Stephen implemented Ada83 on a multiprocessor platform, was a distinguished reviewer for the Ada 9X project, authored the initial “Guidance for the use of Ada in high integrity systems” that became an International Technical Report, helped to develop the Ravenscar Tasking Profile, and developed proposals for (multicore) parallelism in Ada.
Stephen is deeply involved in the standardization of programming languages at the international level, having chaired the Canadian mirror committee to ISO/IEC/JTC 1/SC 22 Programming Languages subcommittee and convening ISO/IEC/JTC 1/SC 22/WG 23 Programming Language Vulnerabilities working group.
Stephen holds a B Mathematics from the University of Waterloo, Canada, and a MSc in Mathematics and Systems Engineering from Carleton University, Canada.
- Friday 2019-04-26 1215-1400,
510N3 (the yoga room, informatikk), Høyteknologisenteret
Paul Meurer (University of Bergen Library, Department of Linguistic, Literary and Aesthetic Studies, University of Bergen, NO):
Querying linguistic databases – corpora and treebanks
In my lecture, I will give an introduction to databases of linguistic structures – corpora and treebanks, and show how such databases can be searched in a linguistically meaningful way.
Corpora are searchable collections of texts that are linguistically annotated, typically with part of speech, lemma and morphology information, and text-related metadata. Treebanks are special corpora of syntactically annotated texts; the name treebank derives from the fact that syntactic annotations often are tree structures (or in some cases more general directed graphs).

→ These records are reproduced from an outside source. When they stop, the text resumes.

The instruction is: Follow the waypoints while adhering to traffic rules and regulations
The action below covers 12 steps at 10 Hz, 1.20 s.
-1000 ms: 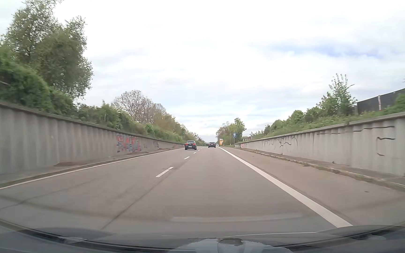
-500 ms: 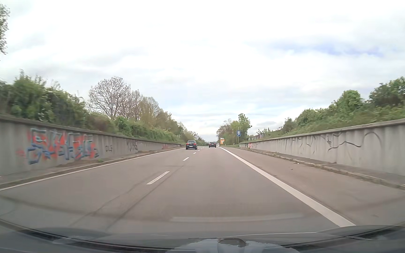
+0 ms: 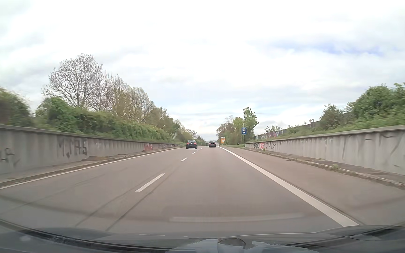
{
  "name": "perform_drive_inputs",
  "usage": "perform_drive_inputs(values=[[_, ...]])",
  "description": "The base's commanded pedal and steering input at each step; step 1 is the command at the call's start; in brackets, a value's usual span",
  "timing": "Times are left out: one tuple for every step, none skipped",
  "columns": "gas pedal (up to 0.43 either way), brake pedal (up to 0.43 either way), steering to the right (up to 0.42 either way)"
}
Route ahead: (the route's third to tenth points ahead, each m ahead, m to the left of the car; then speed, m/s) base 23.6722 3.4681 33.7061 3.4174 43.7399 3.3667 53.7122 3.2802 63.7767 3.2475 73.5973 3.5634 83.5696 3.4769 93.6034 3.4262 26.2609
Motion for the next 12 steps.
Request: perform_drive_inputs(values=[[0.189, 0.0, 0.0], [0.197, 0.0, 0.0], [0.197, 0.0, 0.0], [0.197, 0.0, 0.0], [0.197, 0.0, 0.0], [0.197, 0.0, 0.0], [0.197, 0.0, 0.0], [0.197, 0.0, 0.0], [0.197, 0.0, 0.0], [0.197, 0.0, 0.0], [0.197, 0.0, 0.0], [0.197, 0.0, 0.0]])
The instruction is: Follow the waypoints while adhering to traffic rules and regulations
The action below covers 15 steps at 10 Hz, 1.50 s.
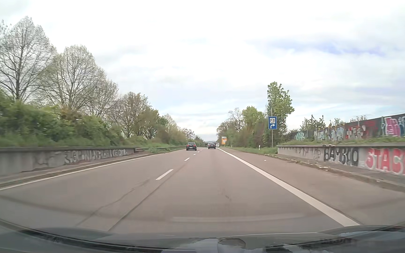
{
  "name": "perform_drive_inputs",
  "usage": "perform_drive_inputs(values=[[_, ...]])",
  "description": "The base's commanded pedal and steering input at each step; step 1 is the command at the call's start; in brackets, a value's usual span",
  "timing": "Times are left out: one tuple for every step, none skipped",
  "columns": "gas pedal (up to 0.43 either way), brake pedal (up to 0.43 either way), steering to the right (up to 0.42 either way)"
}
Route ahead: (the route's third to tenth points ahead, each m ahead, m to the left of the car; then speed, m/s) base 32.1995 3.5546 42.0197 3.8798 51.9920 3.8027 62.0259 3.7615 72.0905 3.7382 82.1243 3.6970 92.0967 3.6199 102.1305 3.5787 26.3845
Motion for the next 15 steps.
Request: perform_drive_inputs(values=[[0.197, 0.0, 0.0], [0.197, 0.0, 0.0], [0.189, 0.0, 0.0], [0.189, 0.0, 0.0], [0.189, 0.0, 0.0], [0.189, 0.0, 0.0], [0.189, 0.0, 0.0], [0.189, 0.0, 0.0], [0.189, 0.0, 0.0], [0.189, 0.0, 0.0], [0.189, 0.0, 0.0], [0.189, 0.0, 0.0], [0.189, 0.0, 0.0], [0.189, 0.0, 0.0], [0.189, 0.0, 0.0]])
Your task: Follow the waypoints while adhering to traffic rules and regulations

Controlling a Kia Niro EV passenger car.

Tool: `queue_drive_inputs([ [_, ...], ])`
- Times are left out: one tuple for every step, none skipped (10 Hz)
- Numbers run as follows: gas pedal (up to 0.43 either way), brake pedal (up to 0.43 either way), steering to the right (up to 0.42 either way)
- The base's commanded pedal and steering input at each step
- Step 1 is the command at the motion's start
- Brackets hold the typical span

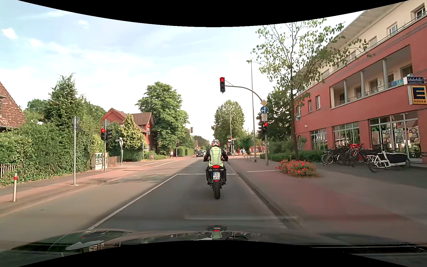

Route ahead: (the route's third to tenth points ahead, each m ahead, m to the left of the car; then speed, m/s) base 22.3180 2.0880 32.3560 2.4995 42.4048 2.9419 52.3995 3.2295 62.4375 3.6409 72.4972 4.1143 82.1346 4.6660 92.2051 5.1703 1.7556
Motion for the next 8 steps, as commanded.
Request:
queue_drive_inputs([
  [0.0, 0.14, -0.007],
  [0.0, 0.146, -0.008],
  [0.0, 0.146, -0.01],
  [0.0, 0.146, -0.014],
  [0.0, 0.146, -0.016],
  [0.0, 0.152, -0.018],
  [0.0, 0.146, -0.017],
  [0.0, 0.146, -0.017],
])
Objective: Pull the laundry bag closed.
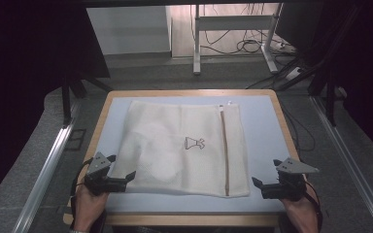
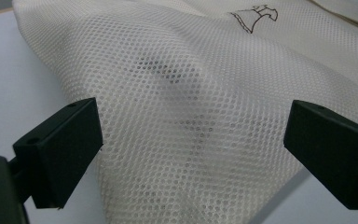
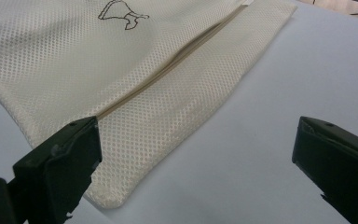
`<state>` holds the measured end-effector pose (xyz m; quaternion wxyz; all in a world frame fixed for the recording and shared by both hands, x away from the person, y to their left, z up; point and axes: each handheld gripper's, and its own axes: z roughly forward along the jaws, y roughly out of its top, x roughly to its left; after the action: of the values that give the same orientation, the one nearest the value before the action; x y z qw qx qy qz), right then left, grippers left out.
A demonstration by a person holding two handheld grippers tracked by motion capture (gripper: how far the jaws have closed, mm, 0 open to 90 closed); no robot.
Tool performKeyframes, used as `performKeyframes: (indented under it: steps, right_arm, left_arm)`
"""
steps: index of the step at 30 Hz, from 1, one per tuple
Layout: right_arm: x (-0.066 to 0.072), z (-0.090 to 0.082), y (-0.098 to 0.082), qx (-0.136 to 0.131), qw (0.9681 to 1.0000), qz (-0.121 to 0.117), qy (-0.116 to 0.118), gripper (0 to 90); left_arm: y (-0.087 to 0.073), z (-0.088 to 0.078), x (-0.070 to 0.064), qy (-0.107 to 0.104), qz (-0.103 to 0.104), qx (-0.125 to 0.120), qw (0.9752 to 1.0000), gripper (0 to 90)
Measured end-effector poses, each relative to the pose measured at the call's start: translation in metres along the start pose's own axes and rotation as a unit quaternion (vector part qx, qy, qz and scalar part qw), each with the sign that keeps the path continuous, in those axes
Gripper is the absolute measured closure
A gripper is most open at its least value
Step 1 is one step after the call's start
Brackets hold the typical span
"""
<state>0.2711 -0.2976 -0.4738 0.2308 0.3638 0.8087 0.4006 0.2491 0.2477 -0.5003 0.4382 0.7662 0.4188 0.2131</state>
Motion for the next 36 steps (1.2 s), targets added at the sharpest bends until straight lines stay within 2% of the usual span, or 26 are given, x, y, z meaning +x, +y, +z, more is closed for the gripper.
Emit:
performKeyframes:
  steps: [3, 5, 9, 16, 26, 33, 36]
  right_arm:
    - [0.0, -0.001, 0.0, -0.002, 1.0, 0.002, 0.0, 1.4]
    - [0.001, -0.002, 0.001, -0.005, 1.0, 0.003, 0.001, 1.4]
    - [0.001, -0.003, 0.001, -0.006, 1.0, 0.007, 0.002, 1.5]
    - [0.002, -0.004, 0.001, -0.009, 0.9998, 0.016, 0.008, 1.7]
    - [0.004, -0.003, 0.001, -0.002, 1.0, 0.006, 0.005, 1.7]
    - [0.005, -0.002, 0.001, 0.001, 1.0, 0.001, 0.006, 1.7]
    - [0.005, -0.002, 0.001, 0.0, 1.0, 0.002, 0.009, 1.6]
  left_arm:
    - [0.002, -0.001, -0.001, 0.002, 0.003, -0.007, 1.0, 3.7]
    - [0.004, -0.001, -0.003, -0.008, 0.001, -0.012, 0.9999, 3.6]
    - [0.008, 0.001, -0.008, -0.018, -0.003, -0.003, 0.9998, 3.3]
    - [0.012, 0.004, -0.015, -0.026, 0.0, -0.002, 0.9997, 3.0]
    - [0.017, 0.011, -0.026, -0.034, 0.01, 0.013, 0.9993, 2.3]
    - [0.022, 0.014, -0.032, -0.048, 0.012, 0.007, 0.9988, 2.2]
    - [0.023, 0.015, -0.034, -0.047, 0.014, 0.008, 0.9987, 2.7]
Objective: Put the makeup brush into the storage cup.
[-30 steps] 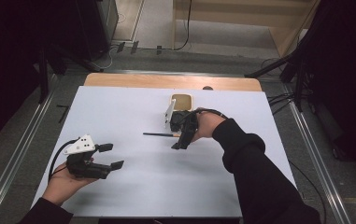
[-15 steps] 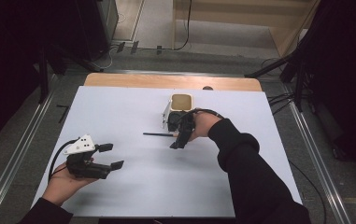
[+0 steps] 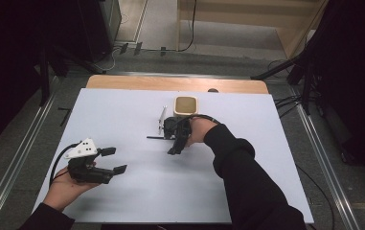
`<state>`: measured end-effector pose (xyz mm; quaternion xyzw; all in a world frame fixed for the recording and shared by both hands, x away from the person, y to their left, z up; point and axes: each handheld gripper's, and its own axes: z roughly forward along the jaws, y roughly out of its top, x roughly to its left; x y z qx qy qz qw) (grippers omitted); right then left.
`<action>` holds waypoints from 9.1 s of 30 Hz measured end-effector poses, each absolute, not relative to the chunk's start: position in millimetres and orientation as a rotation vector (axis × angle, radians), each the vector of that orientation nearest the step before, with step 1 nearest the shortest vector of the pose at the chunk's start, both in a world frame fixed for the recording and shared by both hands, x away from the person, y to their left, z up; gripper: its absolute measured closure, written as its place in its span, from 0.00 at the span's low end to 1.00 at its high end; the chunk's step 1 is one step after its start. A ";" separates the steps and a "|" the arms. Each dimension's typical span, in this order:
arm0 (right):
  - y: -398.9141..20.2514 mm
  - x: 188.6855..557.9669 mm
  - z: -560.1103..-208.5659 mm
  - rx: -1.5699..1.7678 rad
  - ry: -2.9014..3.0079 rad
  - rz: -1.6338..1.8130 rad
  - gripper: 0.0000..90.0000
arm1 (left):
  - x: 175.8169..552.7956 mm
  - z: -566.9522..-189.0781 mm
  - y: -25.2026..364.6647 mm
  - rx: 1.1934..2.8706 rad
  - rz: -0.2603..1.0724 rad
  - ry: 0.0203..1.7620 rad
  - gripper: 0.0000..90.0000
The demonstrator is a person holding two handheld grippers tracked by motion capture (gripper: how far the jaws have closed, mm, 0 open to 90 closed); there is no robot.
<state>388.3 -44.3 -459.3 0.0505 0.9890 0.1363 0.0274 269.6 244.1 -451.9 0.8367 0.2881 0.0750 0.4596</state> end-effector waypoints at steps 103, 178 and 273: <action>-58.1 386.9 -424.4 0.613 3.125 0.647 0.94 | 270.2 -453.1 241.6 2.074 0.153 0.713 0.25; -69.4 298.7 -430.1 0.103 3.170 0.362 0.94 | 295.5 -455.8 141.0 2.341 -0.229 0.554 0.32; -182.7 295.0 -450.7 0.835 2.847 1.249 0.31 | 292.1 -466.4 159.0 2.177 -0.442 0.682 0.95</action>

From a formal point of view, a corpus is a sequence of tokens (comprising the sequence of words of the texts), with attribute values attached to each one of the tokens, for a given set of attributes. A search language that is best suited to querying such a structure is a regular language; formally, it can be characterized as a regular expression calculus over the alphabet of constraints on corpus positions (i.e., tokens plus attribute values). I will show how such a query language can be efficiently implemented.

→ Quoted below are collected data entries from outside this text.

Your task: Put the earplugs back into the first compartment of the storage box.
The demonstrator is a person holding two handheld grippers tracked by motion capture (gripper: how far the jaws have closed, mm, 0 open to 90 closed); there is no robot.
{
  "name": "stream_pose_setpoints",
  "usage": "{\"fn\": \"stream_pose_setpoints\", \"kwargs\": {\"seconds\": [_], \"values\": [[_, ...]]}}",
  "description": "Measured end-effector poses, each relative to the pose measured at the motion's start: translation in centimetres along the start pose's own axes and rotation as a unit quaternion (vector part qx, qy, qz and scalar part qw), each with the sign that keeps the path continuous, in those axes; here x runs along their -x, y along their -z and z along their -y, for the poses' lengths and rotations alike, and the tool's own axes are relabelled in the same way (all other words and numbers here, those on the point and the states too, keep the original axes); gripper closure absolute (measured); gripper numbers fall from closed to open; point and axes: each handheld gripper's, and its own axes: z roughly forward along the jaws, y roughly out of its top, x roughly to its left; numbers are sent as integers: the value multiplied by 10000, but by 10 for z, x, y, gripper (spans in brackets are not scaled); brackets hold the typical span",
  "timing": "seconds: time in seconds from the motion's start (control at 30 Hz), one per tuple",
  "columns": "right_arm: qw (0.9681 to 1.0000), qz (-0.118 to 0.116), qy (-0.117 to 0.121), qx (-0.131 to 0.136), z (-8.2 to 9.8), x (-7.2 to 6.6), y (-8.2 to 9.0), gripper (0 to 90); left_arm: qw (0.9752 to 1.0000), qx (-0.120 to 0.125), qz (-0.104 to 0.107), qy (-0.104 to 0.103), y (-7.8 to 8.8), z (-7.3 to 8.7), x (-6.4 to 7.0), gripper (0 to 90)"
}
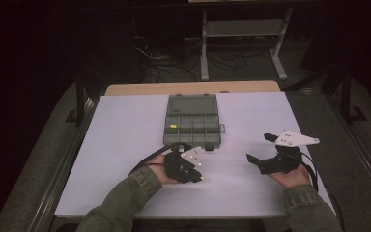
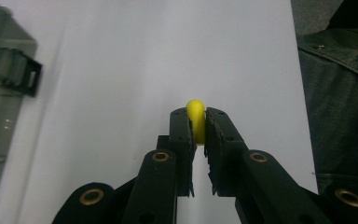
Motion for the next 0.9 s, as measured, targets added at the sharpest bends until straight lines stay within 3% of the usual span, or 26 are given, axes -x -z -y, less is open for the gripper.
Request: {"fn": "stream_pose_setpoints", "kwargs": {"seconds": [0.4, 0.9], "values": [[10000, 3, 3, -14, 0, 0, -1, 0, 9993, 11, -361, 7, 40, -3, -23, 807], [10000, 20, 4, -3, 0, 0, -1, 0, 9954, 125, -825, 479, 78, 5, -75, 808]]}}
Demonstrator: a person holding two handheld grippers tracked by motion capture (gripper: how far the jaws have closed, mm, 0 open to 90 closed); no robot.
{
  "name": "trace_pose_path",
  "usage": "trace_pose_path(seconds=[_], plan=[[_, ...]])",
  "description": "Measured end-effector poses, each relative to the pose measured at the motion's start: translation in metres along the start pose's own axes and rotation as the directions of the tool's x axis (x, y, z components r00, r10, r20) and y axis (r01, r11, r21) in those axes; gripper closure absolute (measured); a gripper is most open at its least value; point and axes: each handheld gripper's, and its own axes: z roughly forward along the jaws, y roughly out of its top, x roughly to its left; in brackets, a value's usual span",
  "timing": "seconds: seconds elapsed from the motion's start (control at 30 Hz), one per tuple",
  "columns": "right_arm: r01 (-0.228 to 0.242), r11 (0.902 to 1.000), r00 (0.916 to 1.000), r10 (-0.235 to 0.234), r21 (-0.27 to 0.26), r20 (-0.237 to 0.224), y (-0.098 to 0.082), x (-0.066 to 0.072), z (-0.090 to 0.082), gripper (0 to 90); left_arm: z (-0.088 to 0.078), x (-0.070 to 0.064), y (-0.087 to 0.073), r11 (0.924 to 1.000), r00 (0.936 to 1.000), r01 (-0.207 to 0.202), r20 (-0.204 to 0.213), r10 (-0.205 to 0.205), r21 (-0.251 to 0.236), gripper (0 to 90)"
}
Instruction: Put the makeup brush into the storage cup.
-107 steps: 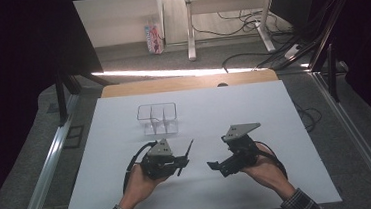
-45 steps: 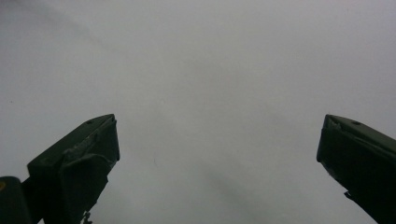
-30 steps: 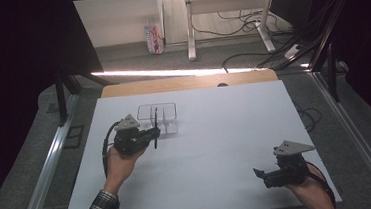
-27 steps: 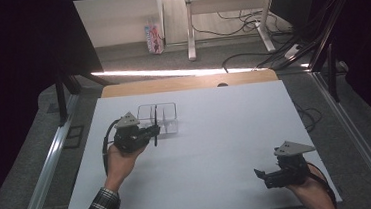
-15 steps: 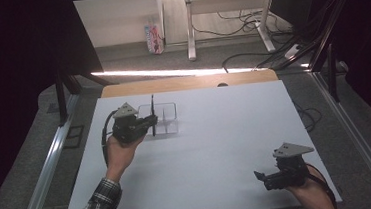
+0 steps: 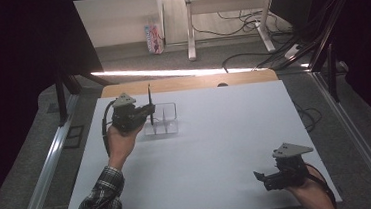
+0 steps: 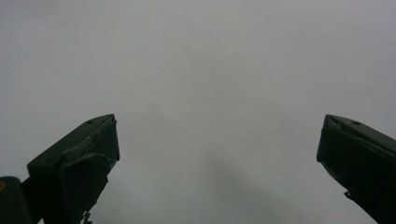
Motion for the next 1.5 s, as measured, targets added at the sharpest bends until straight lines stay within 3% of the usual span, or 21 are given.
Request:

In treebanks, the search domain is the sequence of analyzed sentences, which formally are directed graphs. Such structures can be queried using a calculus based on first-order predicate logic. The variables of the calculus are node variables, and a sentence (directed graph) matches a logical form if there is a set of graph nodes on which the form evaluates to true.
To illustrate these two types of query languages, I will demonstrate the corpus tool Corpuscle, and the treebanking infrastructure INESS, both being hosted at the CLARINO Bergen Centre.

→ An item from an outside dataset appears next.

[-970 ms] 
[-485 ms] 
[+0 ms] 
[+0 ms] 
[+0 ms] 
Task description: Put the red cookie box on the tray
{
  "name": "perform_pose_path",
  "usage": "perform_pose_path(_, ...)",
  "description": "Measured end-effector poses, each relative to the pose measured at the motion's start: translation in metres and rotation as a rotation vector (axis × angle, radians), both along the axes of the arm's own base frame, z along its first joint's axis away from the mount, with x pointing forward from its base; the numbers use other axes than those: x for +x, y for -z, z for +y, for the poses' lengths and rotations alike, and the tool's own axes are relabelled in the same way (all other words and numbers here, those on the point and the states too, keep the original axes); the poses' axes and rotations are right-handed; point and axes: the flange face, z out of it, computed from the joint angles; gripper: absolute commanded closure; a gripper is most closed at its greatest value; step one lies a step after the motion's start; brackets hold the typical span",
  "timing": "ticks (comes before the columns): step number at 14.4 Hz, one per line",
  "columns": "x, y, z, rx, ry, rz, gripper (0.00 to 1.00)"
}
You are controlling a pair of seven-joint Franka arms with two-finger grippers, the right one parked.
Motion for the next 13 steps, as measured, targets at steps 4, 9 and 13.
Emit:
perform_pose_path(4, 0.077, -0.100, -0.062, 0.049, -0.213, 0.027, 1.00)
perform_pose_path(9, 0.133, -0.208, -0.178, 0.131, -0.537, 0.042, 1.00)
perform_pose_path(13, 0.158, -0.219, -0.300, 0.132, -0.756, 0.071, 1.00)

Short bio: Paul Meurer is a senior consultant and researcher at the University of Bergen Library and the Department of Linguistic, Literary and Aesthetic Studies. His research interests lie in the fields of theoretical and computational linguistics. Within theoretical linguistics, he has focused on morphology and syntax, and language typology. In computational linguistics, he has contributed to the research and development of language resources and tools in diverse fields, such as morphological and syntactic parsing for Norwegian, Georgian and Abkhaz, treebanking, vizualization, corpus management and search, terminology, and metadata curation.
VilVite auditorium is in VilVite, Thormøhlensgt 51.
Conference room D is in VilVite, Thormøhlensgt 51.
Lille auditorium is in Datablokken, Høyteknologisenteret, Thormøhlensgt 55.
Stort auditorium is in Datablokken, Høyteknologisenteret, Thormøhlensgt 55.